[Extracted data entries]
#####
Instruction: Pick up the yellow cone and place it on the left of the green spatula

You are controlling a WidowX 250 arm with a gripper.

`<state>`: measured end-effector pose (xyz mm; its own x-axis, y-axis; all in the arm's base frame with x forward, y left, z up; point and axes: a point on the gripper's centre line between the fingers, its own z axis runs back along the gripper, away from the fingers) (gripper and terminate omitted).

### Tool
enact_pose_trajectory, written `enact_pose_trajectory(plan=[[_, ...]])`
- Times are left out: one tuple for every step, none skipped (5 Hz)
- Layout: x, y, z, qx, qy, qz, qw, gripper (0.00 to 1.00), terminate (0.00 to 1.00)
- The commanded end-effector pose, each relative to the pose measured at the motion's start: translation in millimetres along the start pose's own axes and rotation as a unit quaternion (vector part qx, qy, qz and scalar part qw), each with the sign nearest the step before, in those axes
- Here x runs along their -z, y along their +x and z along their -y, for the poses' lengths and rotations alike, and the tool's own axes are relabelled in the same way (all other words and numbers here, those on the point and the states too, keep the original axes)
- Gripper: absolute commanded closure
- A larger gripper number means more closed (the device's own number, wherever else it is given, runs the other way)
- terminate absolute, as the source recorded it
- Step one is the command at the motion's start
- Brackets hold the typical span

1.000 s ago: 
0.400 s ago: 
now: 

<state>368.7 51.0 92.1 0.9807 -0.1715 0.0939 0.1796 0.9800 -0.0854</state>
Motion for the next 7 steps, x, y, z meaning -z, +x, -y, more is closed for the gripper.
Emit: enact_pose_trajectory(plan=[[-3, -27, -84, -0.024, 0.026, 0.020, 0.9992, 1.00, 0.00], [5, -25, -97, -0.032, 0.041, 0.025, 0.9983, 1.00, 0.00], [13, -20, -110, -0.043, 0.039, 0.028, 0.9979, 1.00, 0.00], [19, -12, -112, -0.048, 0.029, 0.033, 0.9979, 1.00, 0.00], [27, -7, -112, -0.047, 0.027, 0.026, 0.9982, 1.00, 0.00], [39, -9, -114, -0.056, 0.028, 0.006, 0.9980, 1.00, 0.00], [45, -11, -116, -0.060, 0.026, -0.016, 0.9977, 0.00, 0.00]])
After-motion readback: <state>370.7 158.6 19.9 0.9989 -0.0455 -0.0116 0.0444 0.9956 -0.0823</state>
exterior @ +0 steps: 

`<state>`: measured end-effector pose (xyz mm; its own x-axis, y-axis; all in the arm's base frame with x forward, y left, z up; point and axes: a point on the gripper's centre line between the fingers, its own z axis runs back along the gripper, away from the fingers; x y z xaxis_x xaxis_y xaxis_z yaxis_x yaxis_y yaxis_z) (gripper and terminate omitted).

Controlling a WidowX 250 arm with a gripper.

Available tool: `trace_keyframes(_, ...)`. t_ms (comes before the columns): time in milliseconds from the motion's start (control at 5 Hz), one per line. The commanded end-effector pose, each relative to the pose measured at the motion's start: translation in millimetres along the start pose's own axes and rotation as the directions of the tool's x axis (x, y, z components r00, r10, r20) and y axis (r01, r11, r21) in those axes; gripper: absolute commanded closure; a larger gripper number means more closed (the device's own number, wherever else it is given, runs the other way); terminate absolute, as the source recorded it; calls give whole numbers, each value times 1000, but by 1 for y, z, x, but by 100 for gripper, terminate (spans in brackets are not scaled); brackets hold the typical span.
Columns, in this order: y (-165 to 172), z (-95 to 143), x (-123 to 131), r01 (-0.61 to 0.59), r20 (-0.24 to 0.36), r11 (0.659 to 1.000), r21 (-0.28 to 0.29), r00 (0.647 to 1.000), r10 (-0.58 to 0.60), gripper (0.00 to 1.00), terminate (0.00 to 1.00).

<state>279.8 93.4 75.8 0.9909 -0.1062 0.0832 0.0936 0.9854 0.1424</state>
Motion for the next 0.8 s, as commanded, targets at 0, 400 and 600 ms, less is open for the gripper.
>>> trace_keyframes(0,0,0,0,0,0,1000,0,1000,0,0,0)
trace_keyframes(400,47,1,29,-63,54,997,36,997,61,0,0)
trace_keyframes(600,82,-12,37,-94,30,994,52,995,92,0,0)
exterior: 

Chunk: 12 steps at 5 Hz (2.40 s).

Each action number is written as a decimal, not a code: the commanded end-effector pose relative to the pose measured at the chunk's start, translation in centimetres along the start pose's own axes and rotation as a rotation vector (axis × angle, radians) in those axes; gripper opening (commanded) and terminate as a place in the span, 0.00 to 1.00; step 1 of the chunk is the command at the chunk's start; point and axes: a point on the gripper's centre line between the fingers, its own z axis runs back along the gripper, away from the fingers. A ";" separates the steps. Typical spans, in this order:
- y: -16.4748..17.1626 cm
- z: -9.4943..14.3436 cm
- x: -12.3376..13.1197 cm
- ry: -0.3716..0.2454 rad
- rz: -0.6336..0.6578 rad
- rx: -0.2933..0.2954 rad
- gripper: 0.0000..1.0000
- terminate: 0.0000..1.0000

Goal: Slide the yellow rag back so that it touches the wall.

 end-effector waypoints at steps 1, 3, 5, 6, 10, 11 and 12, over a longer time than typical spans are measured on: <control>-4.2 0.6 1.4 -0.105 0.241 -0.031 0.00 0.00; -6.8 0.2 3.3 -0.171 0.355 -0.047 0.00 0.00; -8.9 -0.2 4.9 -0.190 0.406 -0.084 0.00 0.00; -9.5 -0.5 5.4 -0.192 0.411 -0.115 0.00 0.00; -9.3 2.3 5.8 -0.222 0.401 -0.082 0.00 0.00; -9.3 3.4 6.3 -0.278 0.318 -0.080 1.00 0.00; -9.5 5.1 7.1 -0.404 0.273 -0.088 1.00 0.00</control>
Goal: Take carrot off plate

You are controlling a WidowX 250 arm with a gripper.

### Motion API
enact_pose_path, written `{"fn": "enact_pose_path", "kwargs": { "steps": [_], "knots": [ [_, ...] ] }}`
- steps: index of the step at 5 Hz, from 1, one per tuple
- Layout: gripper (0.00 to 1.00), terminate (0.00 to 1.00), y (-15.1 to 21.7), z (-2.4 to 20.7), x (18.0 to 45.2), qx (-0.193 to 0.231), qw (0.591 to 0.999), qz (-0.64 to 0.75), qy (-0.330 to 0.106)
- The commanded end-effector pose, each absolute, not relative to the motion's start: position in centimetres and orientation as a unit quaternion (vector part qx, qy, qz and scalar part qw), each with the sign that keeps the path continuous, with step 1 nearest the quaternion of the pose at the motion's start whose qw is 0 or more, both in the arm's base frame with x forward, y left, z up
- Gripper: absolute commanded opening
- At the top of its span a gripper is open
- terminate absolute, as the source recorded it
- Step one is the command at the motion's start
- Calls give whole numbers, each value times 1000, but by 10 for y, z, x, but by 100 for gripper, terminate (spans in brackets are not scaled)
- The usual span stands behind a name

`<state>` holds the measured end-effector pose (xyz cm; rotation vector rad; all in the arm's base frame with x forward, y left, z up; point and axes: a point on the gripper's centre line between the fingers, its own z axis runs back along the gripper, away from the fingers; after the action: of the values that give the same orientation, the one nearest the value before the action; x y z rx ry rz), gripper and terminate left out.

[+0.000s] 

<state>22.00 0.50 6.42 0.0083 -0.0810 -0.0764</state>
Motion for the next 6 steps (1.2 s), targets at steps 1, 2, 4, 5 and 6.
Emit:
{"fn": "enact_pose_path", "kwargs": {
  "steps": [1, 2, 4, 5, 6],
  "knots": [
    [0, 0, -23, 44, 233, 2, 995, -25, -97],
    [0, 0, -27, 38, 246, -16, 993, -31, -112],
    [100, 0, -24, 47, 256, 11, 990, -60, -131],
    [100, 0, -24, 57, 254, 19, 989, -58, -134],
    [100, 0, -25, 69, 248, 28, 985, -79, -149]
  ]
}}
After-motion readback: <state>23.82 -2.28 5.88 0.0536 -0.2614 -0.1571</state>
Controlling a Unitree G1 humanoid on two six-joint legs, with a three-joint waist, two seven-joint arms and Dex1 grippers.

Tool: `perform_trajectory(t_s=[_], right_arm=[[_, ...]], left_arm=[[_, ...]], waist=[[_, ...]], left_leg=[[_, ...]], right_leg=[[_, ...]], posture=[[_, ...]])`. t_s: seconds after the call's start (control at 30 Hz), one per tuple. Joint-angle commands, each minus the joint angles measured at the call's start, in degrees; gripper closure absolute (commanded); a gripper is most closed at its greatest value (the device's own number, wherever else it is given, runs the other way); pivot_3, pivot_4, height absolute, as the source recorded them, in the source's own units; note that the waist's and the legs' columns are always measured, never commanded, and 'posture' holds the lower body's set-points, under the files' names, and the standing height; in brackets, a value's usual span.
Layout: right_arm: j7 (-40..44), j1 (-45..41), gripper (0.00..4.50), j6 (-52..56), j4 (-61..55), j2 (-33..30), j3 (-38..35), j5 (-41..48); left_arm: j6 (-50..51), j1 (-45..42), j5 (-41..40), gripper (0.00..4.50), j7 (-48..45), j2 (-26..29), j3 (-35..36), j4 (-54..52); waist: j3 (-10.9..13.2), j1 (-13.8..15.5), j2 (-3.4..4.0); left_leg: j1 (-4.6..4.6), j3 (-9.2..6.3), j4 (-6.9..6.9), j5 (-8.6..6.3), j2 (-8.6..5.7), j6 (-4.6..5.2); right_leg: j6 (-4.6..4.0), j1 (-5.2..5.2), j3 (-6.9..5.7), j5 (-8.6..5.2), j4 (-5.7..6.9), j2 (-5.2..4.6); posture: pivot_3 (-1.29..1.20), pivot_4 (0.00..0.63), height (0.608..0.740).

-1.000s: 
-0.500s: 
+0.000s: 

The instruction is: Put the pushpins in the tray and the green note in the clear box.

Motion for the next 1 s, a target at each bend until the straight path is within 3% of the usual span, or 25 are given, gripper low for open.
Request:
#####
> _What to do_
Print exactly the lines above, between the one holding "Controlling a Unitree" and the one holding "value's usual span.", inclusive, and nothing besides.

> _Answer to this problem_
Controlling a Unitree G1 humanoid on two six-joint legs, with a three-joint waist, two seven-joint arms and Dex1 grippers.

Tool: `perform_trajectory(t_s=[_], right_arm=[[_, ...]], left_arm=[[_, ...]], waist=[[_, ...]], left_leg=[[_, ...]], right_leg=[[_, ...]], posture=[[_, ...]])`. t_s: seconds after the call's start (control at 30 Hz), one per tuple. Joint-angle commands, each minus the joint angles measured at the call's start, in degrees; gripper closure absolute (commanded); a gripper is most closed at its greatest value (the device's own number, wherever else it is given, runs the other way); pivot_3, pivot_4, height absolute, as the source recorded them, in the source's own units; note that the waist's and the legs' columns are always measured, never commanded, and 'posture' holds the lower body's set-points, under the files' names, and the standing height; in brackets, a value's usual span.

Nothing further is needed to complete this exercise.